A service-line partnership is one way for two organizations to come together and expand their offerings while remaining independent. Many hospitals seek a strategic partner to expand needed services that may be unavailable to their community.
In this regard, many independent facilities seek larger health systems as partners. Larger systems often offer strong and stable networks of hospitals, physicians and ancillary care that can provide a more integrated range of services over a broader geographic area than an independent hospital could provide on its own.
In other cases, a hospital may identify a certain clinical area that it wishes to improve or develop but doesn’t have the necessary resources to go it alone. A clinical co-management agreement or other type of arrangement creates a mechanism for hospitals to partner with physicians or other providers to jointly offer key hospital services and improve patient outcomes. These arrangements allow the parties to remain independent while working together to improve patient care in specific clinical areas.
However, an outright acquisition or merger can still make the most sense for many organizations. Though it typically takes the longest to execute and comes with the most risk and legal hurdles, an acquisition often opens up the most potential for cost savings and future growth.
3. Consider the Regulatory Review and Approval Process in Your Area
When it comes to outright mergers and acquisitions, careful attention must be given to compliance with federal and state antitrust laws. In some cases, regardless of the intent of the parties, planned mergers may fail because of antitrust concerns and other regulatory obstacles.
The regulatory approval process varies from state to state, and it is critical that organizations understand the legal nuances of their regions. The two organizations will undergo enormous scrutiny, and it’s best to come prepared.
In some cases, especially where the transaction involves a not-for-profit hospital being acquired by a for-profit buyer, the legal scrutiny will be more extensive and the review time lengthier. In addition, in many cases, the state’s attorney general may have to approve the transaction before the parties can complete the acquisition and will often hold public hearings to assure that the proposed merger is in the best interest of the affected communities.
Additionally, hospitals must pre-emptively address any potential workforce concerns. For example, if one organization has a workforce that is represented by a union, the negotiations may be further complicated by having to deal with a collective bargaining agreement between the institution and the union.

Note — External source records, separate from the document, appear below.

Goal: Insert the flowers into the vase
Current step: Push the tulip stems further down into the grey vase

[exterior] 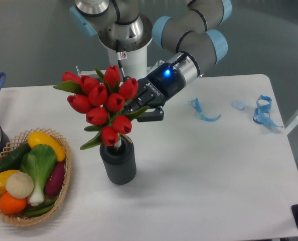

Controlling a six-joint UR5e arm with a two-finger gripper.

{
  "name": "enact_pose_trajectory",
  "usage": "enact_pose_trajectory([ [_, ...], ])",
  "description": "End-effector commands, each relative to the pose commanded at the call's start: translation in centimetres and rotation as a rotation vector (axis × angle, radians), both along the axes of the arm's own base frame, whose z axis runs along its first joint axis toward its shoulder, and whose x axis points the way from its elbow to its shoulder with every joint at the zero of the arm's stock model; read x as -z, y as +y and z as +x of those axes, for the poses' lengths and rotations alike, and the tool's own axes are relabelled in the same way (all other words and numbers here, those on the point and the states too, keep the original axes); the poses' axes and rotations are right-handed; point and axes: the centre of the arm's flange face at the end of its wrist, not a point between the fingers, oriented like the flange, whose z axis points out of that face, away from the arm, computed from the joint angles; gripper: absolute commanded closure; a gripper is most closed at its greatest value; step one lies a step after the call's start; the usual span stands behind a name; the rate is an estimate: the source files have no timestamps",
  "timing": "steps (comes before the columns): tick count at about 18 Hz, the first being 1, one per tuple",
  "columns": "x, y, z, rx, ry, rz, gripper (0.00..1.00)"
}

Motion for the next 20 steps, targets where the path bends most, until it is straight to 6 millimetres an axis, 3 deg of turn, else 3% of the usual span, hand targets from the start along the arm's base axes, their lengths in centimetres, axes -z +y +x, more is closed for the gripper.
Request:
enact_pose_trajectory([
  [5,3.0,0.2,0.5,0.009,-0.03,-0.016,0.91],
  [20,7.7,0.5,1.4,0.019,-0.045,-0.107,0.9],
])
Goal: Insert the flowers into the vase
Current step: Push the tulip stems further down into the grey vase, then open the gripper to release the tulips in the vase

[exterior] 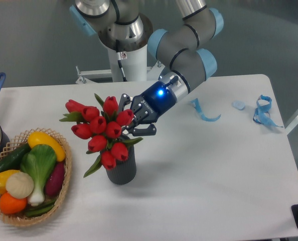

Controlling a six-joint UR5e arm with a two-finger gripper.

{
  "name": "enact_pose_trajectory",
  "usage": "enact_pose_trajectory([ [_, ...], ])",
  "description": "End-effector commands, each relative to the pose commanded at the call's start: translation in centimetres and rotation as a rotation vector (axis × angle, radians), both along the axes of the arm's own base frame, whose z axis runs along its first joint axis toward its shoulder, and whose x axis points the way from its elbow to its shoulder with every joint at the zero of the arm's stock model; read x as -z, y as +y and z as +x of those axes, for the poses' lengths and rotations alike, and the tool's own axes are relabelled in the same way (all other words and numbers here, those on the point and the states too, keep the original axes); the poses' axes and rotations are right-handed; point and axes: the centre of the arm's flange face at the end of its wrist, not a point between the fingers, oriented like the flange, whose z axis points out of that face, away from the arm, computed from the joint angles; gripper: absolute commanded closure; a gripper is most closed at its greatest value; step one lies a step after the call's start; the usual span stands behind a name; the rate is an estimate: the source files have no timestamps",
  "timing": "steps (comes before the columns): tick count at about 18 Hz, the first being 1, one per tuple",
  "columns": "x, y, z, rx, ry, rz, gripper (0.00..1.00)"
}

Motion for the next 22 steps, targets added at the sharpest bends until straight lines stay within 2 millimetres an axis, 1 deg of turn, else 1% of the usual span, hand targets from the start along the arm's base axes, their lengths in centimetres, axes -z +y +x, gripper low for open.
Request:
enact_pose_trajectory([
  [2,1.2,0.0,0.0,0.004,0.006,0.001,0.9],
  [4,2.0,-0.1,0.3,0.007,0.011,0.005,0.9],
  [9,2.9,-0.1,0.3,0.008,0.004,-0.003,0.89],
  [11,3.0,-0.2,0.2,0.007,0.007,-0.002,0.89],
  [13,2.9,-0.1,0.1,0.007,0.01,0.0,0.85],
  [14,2.9,-0.2,0.0,0.006,0.017,0.003,0.83],
  [15,2.9,-0.2,-0.1,0.005,0.022,0.006,0.78],
  [17,2.9,-0.2,-0.1,0.006,0.028,0.009,0.74],
  [18,2.9,-0.2,-0.1,0.006,0.029,0.009,0.69],
  [19,2.8,-0.2,-0.1,0.006,0.032,0.011,0.6],
  [20,2.7,-0.2,-0.3,0.005,0.037,0.013,0.53],
  [21,2.5,-0.2,-0.4,0.004,0.041,0.015,0.48],
  [22,2.5,-0.2,-0.4,0.003,0.04,0.015,0.47],
])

4. Knowing When to Engage Legal Counsel and Other Experts Is Crucial
Acquisitions and other partnerships are complex and should not be taken lightly. It’s important to engage legal counsel and other experts early in the process so that both parties can begin strategizing for the intense work that lies ahead.
Ideally, organizations are consulting with lawyers and experts before the selection process even begins in order to avoid headaches. Yet too often, counsel is brought into the process after a term sheet has been negotiated, leading to, at best, more work for both parties and, at worst, a failed transaction.
As hospitals continue to partner with one another, organizations thinking of a possible transaction or affiliation must consider the legal and antitrust implications. This essential first step is critical to getting new partnerships off on the right foot.